Spiritualité, radicalités et sociétés post-modernes : Les mutations religieuses du XXIe siècle
Introduction
2025, plus que jamais, consacre le retour du fait religieux dans le débat public mondial. Pourtant, cette « renaissance » spirituelle se conjugue à l’époque postmoderne : individualisme, hybridation des croyances, radicalités, mais également réinvention communautaire et quête de sens dans un monde technologique. Comment expliquer ces basculements ? À quelles transformations doit faire face la société contemporaine, écartelée entre l’héritage du sécularisme et de nouvelles formes de religiosité ?
Un paysage religieux en recomposition accélérée
- Déclin ou essor des églises historiques ? : En Europe de l’Ouest, la pratique religieuse classique continue de chuter, malgré une forte résilience de l’identité culturelle chrétienne, y compris chez les non-pratiquants. L’Afrique et l’Asie du Sud enregistrent un essor explosif des Églises évangéliques, mouvements pentecôtistes et réseaux de megachurches.

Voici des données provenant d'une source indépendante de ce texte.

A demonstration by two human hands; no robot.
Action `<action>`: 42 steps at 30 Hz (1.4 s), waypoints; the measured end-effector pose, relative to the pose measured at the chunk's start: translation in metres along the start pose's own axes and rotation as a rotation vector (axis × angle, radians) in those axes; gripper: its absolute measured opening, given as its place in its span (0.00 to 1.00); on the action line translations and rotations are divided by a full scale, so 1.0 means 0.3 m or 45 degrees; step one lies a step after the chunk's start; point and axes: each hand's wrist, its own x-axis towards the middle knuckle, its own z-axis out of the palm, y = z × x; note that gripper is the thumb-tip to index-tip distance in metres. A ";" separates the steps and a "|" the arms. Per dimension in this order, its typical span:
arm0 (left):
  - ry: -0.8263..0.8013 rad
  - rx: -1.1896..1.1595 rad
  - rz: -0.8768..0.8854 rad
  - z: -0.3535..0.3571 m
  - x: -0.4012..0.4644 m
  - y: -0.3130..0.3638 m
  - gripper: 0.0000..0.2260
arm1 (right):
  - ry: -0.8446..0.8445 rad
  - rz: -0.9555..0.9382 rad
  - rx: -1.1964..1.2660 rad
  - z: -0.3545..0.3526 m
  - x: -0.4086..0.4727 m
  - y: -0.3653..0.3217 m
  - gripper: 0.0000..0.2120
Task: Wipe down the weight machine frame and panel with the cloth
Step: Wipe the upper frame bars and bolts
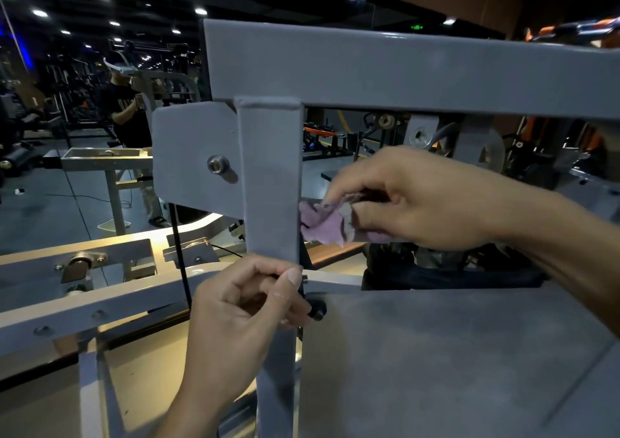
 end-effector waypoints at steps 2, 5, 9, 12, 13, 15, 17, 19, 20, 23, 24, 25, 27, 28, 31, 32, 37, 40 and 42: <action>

- Islam mondialisé : polarisation et diversité : L’islam européen s’organise (parfois difficilement) autour de nouvelles institutions, tandis que dans le monde musulman, une tension se joue entre réformisme, conservatisme radical et libéralisme émergent.
- Bouddhisme, hindouisme et spiritualités orientales : Des influences hybrides nourrissent des mouvements de retour à la tradition, d’activisme social et d’individualisme mystique (new age, développement personnel, méditation pleine conscience...).
Radicalités et nouveaux conflits religieux
- Multiplication des radicalités : Le djihadisme, le fondamentalisme évangélique, la radicalisation nationaliste-hindoue ou l’importation de conflits confessionnels illustrent le retour du religieux comme fracture géopolitique et identitaire.
- La persistance des discriminations : Juifs, chrétiens d’Orient, Yézidis, minorités baha’ies paient encore un lourd tribut à la violence, particulièrement dans les zones de conflit du Moyen-Orient, d’Afrique sahélienne ou du sous-continent indien.
- Numérisation des appartenances : Les réseaux sociaux et YouTube servent autant à la propagation du dialogue interreligieux qu’aux entreprises de radicalisation en ligne et de prosélytisme agressif.

Retour du sacré et quête de sens
- Recherche existentielle et développement personnel : Dans les sociétés postmodernes, la « reliance » — ce qui relie plutôt que ce qui divise — séduit de plus en plus ceux qui se méfient des cadres dogmatiques. Le yoga, la méditation, la psychologie positive sont intégrés à la vie quotidienne, souvent au détriment des pratiques rituelles traditionnelles.
- Églises sans murs, communautés numériques : Explosion des groupes spirituels hybrides en ligne (forums, podcasts, conférences Zoom) qui offrent un espace de questionnement, de sororité/fraternité et d’entraide, marquant une déterritorialisation croissante du religieux.
Les sociétés post-modernes face au choc du pluralisme religieux
- Débat public et laïcité : En France et dans d’autres démocraties, l’enjeu de la laïcité se complexifie, entre nécessité de garantir l’ordre public et celle de reconnaître la diversité religieuse croissante.
- Citoyenneté inclusive ou crispation identitaire ? : Face au retour de la foi dans l’espace public, deux modèles s’affrontent : l’un prônant la tolérance et l’inclusion ; l’autre la peur du communautarisme et la nostalgie d’une identité nationale séculière.
Défis pour la gouvernance et la démocratie
- Clivage politique : Les enjeux religieux irriguent nombre de débats (avortement, euthanasie, bioéthique, école, port des signes religieux).
- Gestion du pluralisme : Les États doivent réinventer le vivre-ensemble et la médiation entre groupes, tout en luttant contre l’instrumentalisation du religieux à des fins politiques ou extrémistes.
Conclusion
La mutation religieuse du XXIe siècle, loin de n’être qu’un retour en arrière, conjugue innovation, hybridation et crises identitaires. Les sociétés post-modernes devront innover, tant dans la gouvernance que dans l’éducation, pour transformer ces défis en levier de cohésion plutôt qu’en facteur de division.